**Exercise:**
Match on the string "requests" in the entries below and return every matching line.

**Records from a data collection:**
^^^^^^^^^^^^^^^^

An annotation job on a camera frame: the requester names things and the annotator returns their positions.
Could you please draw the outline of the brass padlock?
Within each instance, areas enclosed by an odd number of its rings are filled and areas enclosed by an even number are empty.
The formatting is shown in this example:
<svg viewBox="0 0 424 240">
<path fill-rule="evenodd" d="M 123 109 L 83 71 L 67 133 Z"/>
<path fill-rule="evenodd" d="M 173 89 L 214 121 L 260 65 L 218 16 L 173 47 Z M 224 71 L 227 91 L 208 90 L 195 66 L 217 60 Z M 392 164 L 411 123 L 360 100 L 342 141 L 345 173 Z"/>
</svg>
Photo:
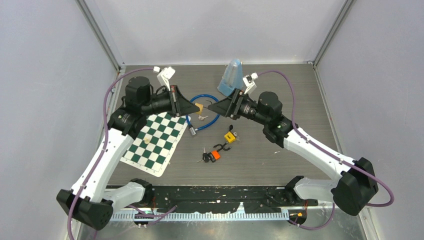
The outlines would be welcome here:
<svg viewBox="0 0 424 240">
<path fill-rule="evenodd" d="M 201 115 L 204 109 L 204 105 L 198 102 L 195 102 L 194 104 L 198 107 L 196 114 Z"/>
</svg>

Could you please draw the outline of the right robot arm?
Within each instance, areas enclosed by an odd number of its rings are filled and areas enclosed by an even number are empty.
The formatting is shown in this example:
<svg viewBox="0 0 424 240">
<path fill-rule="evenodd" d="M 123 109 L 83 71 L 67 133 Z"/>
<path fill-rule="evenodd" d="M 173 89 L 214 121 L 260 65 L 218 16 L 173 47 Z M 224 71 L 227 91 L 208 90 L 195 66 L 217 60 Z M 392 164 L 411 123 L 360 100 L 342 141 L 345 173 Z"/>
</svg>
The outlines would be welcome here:
<svg viewBox="0 0 424 240">
<path fill-rule="evenodd" d="M 345 213 L 356 216 L 378 192 L 372 163 L 337 153 L 307 134 L 282 114 L 283 104 L 276 93 L 264 91 L 257 101 L 240 89 L 207 108 L 233 120 L 240 117 L 263 126 L 266 139 L 296 153 L 324 172 L 329 179 L 294 177 L 284 188 L 291 205 L 303 200 L 320 200 L 336 204 Z"/>
</svg>

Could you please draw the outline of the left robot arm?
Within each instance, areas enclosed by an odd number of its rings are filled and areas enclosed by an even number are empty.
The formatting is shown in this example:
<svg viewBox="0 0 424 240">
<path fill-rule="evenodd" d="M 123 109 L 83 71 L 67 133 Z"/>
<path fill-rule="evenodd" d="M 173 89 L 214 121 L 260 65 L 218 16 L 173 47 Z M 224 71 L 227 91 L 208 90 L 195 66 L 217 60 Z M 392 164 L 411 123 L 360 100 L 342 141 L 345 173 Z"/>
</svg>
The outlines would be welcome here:
<svg viewBox="0 0 424 240">
<path fill-rule="evenodd" d="M 106 192 L 112 173 L 146 126 L 149 116 L 168 113 L 180 117 L 200 110 L 182 95 L 177 85 L 162 86 L 155 92 L 150 80 L 144 76 L 129 80 L 122 101 L 109 117 L 103 140 L 81 177 L 69 190 L 61 189 L 56 196 L 67 214 L 70 234 L 72 220 L 99 231 L 109 223 L 113 213 L 125 207 L 135 203 L 148 207 L 154 199 L 150 183 L 134 178 L 126 185 Z"/>
</svg>

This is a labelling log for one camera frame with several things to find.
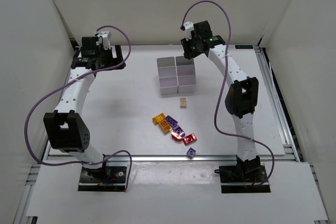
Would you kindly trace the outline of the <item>red lego brick left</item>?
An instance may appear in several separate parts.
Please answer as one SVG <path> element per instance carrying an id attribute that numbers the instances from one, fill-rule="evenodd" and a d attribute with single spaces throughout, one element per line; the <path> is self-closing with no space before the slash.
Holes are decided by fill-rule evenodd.
<path id="1" fill-rule="evenodd" d="M 173 140 L 175 140 L 177 142 L 180 142 L 183 139 L 183 137 L 174 130 L 171 131 L 171 137 L 172 137 Z"/>

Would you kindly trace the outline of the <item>tan lego brick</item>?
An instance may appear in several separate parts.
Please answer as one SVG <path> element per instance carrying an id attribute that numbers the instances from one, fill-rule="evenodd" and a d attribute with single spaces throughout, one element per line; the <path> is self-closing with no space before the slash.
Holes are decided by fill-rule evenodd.
<path id="1" fill-rule="evenodd" d="M 180 108 L 186 108 L 186 107 L 187 107 L 186 98 L 180 98 Z"/>

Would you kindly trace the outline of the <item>yellow-orange lego brick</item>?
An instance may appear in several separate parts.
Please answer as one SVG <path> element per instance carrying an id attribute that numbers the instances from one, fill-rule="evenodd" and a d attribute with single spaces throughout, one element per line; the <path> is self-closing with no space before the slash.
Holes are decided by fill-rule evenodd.
<path id="1" fill-rule="evenodd" d="M 171 130 L 171 127 L 166 120 L 161 120 L 159 125 L 164 133 L 167 133 Z"/>

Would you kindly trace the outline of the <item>purple lego brick on red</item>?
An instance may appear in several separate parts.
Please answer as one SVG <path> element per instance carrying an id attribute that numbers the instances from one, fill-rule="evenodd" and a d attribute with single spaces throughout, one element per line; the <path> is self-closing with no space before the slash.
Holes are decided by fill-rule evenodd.
<path id="1" fill-rule="evenodd" d="M 185 132 L 183 131 L 183 129 L 179 125 L 176 125 L 175 127 L 173 127 L 173 131 L 175 131 L 180 136 L 185 135 Z"/>

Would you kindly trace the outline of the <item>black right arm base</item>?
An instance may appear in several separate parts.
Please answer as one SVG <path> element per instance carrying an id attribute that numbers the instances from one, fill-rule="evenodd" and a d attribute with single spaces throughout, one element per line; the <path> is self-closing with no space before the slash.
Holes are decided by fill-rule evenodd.
<path id="1" fill-rule="evenodd" d="M 236 165 L 222 165 L 214 170 L 219 175 L 222 194 L 271 193 L 264 165 L 247 174 Z"/>

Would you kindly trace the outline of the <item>yellow lego brick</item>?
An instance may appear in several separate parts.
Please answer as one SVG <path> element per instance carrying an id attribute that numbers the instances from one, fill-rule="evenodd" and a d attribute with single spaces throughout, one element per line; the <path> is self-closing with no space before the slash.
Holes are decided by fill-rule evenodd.
<path id="1" fill-rule="evenodd" d="M 153 117 L 152 121 L 153 121 L 154 124 L 158 124 L 161 121 L 165 120 L 165 118 L 166 118 L 166 116 L 163 113 L 161 113 L 161 114 L 158 114 L 155 117 Z"/>

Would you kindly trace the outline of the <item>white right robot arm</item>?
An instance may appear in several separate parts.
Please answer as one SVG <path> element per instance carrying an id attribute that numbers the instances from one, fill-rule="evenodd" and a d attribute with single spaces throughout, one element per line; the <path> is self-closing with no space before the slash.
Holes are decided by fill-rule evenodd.
<path id="1" fill-rule="evenodd" d="M 258 99 L 259 82 L 249 77 L 228 53 L 228 46 L 221 36 L 214 36 L 208 21 L 193 24 L 186 22 L 181 30 L 185 38 L 181 40 L 186 59 L 205 54 L 211 60 L 228 85 L 225 107 L 232 116 L 237 137 L 236 170 L 240 176 L 247 176 L 260 168 L 260 158 L 256 150 L 253 117 Z"/>

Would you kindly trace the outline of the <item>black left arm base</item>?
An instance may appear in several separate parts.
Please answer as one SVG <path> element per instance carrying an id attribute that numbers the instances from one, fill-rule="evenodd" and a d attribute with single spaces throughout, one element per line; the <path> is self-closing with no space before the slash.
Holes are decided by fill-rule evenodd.
<path id="1" fill-rule="evenodd" d="M 106 166 L 98 169 L 82 168 L 78 191 L 124 192 L 127 188 L 129 168 L 127 166 Z"/>

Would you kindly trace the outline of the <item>red lego brick right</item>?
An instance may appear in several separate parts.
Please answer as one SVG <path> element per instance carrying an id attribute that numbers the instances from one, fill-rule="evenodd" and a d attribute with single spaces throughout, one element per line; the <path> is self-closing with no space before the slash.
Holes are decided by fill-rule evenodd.
<path id="1" fill-rule="evenodd" d="M 192 133 L 192 134 L 189 134 L 183 137 L 182 141 L 185 145 L 190 145 L 194 143 L 195 141 L 197 141 L 197 137 L 194 133 Z"/>

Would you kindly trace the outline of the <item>white left compartment container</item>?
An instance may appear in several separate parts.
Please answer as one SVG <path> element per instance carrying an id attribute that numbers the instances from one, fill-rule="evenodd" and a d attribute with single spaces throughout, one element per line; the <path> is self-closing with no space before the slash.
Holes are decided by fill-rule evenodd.
<path id="1" fill-rule="evenodd" d="M 178 92 L 176 63 L 174 57 L 157 58 L 160 95 L 171 95 Z"/>

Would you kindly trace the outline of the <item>lavender small lego brick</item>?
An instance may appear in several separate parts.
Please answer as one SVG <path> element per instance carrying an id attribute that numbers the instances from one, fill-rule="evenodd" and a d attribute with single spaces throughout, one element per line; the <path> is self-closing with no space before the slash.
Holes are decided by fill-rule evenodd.
<path id="1" fill-rule="evenodd" d="M 189 148 L 188 151 L 186 152 L 186 156 L 189 158 L 189 159 L 192 159 L 196 154 L 196 150 L 193 149 L 193 148 Z"/>

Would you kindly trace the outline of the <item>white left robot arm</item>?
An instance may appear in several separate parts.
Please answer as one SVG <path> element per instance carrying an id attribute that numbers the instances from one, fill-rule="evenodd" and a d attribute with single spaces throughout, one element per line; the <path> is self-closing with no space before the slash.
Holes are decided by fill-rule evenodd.
<path id="1" fill-rule="evenodd" d="M 83 37 L 82 46 L 70 67 L 70 85 L 65 88 L 54 111 L 43 118 L 51 147 L 83 162 L 86 169 L 100 169 L 104 155 L 90 144 L 89 129 L 81 118 L 82 108 L 96 78 L 95 70 L 112 66 L 123 69 L 125 63 L 119 45 L 112 51 L 110 32 Z"/>

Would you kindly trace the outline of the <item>white compartment container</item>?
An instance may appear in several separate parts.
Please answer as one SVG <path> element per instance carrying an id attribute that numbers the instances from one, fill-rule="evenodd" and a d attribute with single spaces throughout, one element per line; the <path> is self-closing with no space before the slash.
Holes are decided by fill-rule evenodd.
<path id="1" fill-rule="evenodd" d="M 196 89 L 196 72 L 194 59 L 184 56 L 175 57 L 178 93 L 192 93 Z"/>
<path id="2" fill-rule="evenodd" d="M 171 95 L 178 92 L 176 63 L 174 57 L 157 58 L 160 95 Z"/>

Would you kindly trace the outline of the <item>white right compartment container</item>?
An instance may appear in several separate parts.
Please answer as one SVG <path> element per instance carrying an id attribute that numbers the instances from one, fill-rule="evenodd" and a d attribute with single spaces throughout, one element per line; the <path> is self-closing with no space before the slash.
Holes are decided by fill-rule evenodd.
<path id="1" fill-rule="evenodd" d="M 192 93 L 196 89 L 196 72 L 194 59 L 184 56 L 175 57 L 178 93 Z"/>

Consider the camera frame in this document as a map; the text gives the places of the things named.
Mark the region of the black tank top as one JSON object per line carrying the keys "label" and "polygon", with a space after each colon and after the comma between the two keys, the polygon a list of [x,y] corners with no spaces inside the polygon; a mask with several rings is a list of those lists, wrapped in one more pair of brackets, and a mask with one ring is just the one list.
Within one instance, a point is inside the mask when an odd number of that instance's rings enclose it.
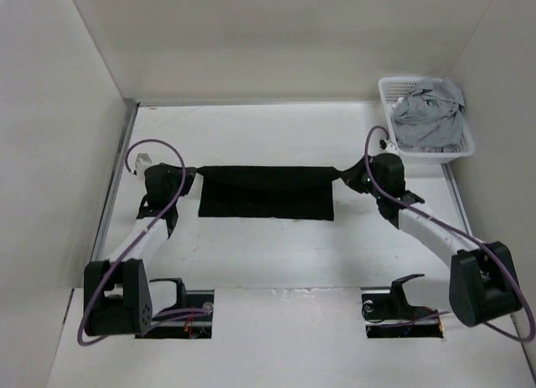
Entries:
{"label": "black tank top", "polygon": [[334,167],[203,166],[198,215],[207,218],[334,220]]}

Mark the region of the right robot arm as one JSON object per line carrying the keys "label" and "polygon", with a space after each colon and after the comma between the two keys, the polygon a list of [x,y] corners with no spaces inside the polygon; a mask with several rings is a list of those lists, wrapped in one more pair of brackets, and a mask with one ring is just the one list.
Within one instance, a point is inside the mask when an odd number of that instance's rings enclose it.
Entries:
{"label": "right robot arm", "polygon": [[406,188],[398,155],[362,158],[342,171],[341,179],[351,190],[372,195],[385,220],[449,267],[449,304],[461,323],[473,327],[523,308],[509,249],[500,242],[472,241],[435,218],[425,200]]}

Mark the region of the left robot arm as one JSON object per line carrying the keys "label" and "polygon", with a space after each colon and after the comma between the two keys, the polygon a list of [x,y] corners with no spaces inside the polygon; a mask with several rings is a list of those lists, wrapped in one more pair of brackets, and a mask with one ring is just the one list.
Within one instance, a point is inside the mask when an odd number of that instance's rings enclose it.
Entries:
{"label": "left robot arm", "polygon": [[180,319],[188,310],[180,278],[147,277],[146,266],[172,236],[177,200],[188,194],[197,170],[160,163],[137,172],[143,195],[131,234],[111,254],[84,270],[84,314],[79,335],[96,341],[112,335],[143,335],[154,318]]}

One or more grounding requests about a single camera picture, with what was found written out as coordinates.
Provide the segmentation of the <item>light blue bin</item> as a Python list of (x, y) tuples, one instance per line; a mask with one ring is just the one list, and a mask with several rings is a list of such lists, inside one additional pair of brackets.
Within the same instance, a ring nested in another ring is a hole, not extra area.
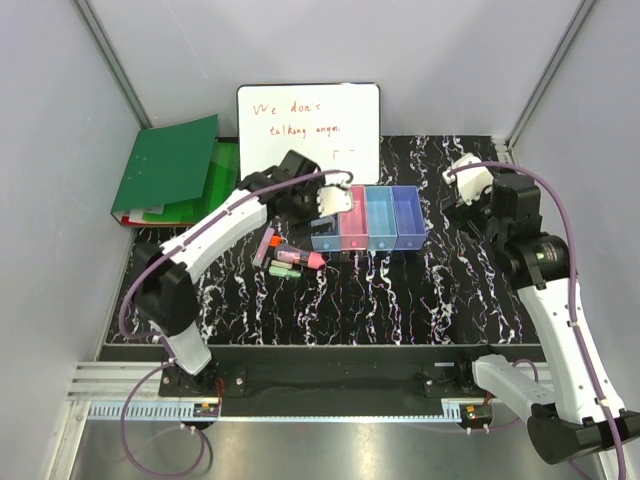
[(388, 186), (367, 186), (365, 195), (368, 249), (391, 251), (395, 248), (398, 235), (392, 190)]
[(338, 252), (341, 250), (341, 239), (340, 239), (340, 230), (338, 218), (333, 217), (325, 217), (320, 219), (335, 219), (336, 220), (336, 230), (334, 235), (312, 235), (311, 234), (311, 244), (314, 251), (317, 252)]

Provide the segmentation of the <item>pink plastic bin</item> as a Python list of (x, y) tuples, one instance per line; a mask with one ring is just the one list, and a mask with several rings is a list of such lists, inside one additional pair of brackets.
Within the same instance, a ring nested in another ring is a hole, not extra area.
[(349, 212), (340, 213), (338, 217), (341, 249), (364, 251), (368, 248), (369, 242), (365, 187), (353, 186), (350, 193), (353, 196), (354, 208)]

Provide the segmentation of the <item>purple plastic bin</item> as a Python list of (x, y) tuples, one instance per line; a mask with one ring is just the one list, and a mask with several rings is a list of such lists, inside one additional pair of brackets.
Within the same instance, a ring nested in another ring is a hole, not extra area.
[(420, 250), (426, 241), (426, 227), (416, 186), (392, 186), (396, 220), (396, 250)]

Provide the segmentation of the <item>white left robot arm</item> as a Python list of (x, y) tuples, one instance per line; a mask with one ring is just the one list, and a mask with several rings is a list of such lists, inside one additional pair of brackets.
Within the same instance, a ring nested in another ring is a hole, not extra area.
[(280, 164), (247, 175), (213, 213), (162, 244), (134, 248), (137, 277), (119, 312), (119, 328), (132, 339), (126, 324), (132, 310), (151, 326), (170, 364), (181, 371), (181, 384), (196, 396), (215, 386), (217, 362), (196, 325), (200, 312), (196, 284), (210, 265), (247, 234), (280, 217), (295, 227), (324, 214), (326, 195), (343, 187), (328, 182), (328, 173), (290, 150)]

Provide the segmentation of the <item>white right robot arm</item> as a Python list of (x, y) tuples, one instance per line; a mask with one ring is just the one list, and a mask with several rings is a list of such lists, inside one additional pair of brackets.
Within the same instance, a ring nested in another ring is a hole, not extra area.
[(491, 353), (459, 366), (455, 387), (501, 400), (548, 464), (610, 449), (622, 456), (622, 445), (639, 437), (639, 415), (626, 408), (599, 359), (567, 240), (542, 229), (539, 186), (528, 175), (493, 174), (481, 165), (452, 168), (443, 178), (456, 190), (445, 215), (470, 237), (488, 241), (535, 326), (552, 381), (546, 388)]

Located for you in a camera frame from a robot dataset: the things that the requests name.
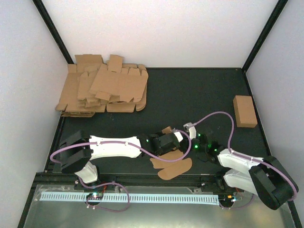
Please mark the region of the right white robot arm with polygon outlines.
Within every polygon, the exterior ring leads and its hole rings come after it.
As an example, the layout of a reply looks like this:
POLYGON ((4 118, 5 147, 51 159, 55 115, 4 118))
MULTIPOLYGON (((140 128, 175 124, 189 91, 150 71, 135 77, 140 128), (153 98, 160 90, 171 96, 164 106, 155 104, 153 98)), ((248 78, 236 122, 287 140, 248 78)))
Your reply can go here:
POLYGON ((270 209, 276 210, 299 191, 295 181, 273 156, 250 157, 211 141, 207 135, 190 133, 192 150, 203 153, 207 161, 223 167, 216 179, 220 191, 238 188, 252 193, 270 209))

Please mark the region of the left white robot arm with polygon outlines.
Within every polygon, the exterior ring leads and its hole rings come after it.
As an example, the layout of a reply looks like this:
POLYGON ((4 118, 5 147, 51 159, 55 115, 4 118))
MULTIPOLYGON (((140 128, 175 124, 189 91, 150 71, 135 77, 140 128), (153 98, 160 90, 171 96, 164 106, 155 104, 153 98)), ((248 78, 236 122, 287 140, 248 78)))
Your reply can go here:
POLYGON ((60 171, 74 173, 92 190, 98 189, 102 178, 91 160, 106 157, 137 158, 143 153, 160 156, 180 148, 182 133, 140 134, 129 138, 102 138, 78 131, 60 142, 60 171))

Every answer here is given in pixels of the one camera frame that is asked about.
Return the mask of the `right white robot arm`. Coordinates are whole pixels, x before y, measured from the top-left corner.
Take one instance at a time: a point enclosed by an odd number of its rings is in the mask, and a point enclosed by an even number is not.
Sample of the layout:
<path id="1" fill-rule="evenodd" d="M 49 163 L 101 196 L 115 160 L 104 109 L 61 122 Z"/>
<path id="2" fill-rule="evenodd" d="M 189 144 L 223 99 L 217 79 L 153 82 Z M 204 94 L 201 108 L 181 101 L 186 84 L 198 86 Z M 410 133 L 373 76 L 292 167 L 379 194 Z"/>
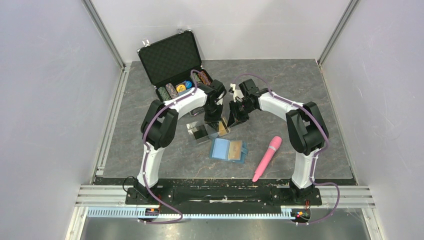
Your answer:
<path id="1" fill-rule="evenodd" d="M 228 91 L 233 96 L 229 102 L 229 127 L 246 122 L 254 110 L 272 113 L 286 122 L 290 144 L 296 151 L 288 196 L 293 203 L 302 204 L 313 192 L 316 161 L 329 140 L 318 105 L 286 99 L 269 88 L 260 89 L 252 79 L 239 85 L 231 83 Z"/>

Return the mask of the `clear card box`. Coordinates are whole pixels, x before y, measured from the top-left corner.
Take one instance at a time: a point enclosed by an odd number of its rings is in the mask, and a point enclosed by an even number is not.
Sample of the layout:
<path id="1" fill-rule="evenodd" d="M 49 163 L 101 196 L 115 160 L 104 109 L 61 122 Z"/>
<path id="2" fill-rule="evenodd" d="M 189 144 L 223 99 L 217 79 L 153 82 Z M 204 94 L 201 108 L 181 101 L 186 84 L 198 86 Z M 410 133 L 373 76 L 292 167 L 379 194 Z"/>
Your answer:
<path id="1" fill-rule="evenodd" d="M 222 117 L 221 119 L 224 119 L 226 121 L 226 125 L 228 123 L 227 119 L 225 117 Z M 217 130 L 218 130 L 218 123 L 205 123 L 204 121 L 194 121 L 191 123 L 186 124 L 188 137 L 190 140 L 190 143 L 195 145 L 200 145 L 203 143 L 206 143 L 209 140 L 214 140 L 216 138 L 221 138 L 222 136 L 218 136 Z M 193 127 L 198 125 L 205 125 L 206 130 L 208 132 L 208 137 L 204 137 L 201 139 L 195 139 L 193 135 Z"/>

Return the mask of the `blue leather card holder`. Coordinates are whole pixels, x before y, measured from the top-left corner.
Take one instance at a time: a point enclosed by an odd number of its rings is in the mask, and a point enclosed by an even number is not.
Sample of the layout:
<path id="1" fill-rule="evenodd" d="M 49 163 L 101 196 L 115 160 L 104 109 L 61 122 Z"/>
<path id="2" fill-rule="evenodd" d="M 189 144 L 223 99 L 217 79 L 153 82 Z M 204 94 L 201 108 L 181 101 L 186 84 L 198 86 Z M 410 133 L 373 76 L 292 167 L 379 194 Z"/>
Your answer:
<path id="1" fill-rule="evenodd" d="M 243 164 L 248 155 L 247 143 L 242 140 L 215 138 L 209 151 L 209 158 Z"/>

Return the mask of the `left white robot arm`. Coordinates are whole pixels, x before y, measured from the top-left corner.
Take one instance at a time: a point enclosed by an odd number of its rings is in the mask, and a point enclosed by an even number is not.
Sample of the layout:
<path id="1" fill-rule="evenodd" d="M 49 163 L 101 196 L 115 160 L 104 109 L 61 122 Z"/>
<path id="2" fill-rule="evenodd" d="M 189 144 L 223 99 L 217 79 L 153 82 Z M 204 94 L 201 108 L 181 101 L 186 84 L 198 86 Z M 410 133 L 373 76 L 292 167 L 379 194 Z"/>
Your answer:
<path id="1" fill-rule="evenodd" d="M 205 123 L 217 129 L 226 93 L 223 83 L 213 80 L 210 85 L 199 83 L 177 98 L 165 102 L 154 100 L 150 104 L 140 127 L 143 142 L 141 169 L 133 187 L 126 191 L 130 201 L 151 204 L 156 200 L 157 190 L 153 186 L 159 181 L 162 156 L 175 137 L 178 120 L 202 107 L 205 110 Z"/>

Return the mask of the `gold credit card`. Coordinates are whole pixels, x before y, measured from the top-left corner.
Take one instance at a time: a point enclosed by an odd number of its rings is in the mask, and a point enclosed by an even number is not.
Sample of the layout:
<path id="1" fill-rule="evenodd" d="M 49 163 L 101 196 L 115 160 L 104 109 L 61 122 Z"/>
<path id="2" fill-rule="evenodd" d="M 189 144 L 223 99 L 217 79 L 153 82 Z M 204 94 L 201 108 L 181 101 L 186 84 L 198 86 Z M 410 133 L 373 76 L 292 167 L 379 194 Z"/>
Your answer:
<path id="1" fill-rule="evenodd" d="M 229 143 L 228 159 L 231 161 L 239 161 L 242 157 L 242 140 L 233 140 Z"/>

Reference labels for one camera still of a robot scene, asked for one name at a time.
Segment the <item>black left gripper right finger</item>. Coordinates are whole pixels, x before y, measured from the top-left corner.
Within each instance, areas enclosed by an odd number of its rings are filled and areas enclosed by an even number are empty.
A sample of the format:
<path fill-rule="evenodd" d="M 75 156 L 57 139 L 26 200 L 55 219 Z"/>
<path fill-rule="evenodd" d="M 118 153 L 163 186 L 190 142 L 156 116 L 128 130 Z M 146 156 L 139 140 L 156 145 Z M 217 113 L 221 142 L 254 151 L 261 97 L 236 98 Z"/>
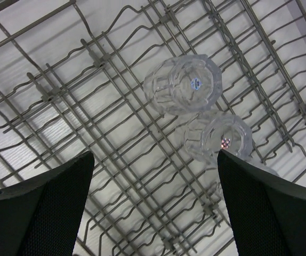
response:
<path fill-rule="evenodd" d="M 306 255 L 306 187 L 220 150 L 218 172 L 239 255 Z"/>

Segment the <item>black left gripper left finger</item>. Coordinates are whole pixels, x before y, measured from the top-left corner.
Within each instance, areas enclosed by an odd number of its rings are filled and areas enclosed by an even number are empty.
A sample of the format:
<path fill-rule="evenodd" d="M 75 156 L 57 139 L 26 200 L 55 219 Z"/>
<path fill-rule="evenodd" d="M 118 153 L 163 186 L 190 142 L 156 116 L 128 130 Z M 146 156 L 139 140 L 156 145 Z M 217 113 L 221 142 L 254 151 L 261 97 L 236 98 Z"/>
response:
<path fill-rule="evenodd" d="M 72 255 L 93 169 L 87 151 L 0 189 L 0 255 Z"/>

^^^^^^^^^^^^^^^^

**Your response:**
One or more grounding requests about a single camera picture, with what was found written out as coordinates.
Located for you in a camera frame from a robot dataset: the things that the requests name.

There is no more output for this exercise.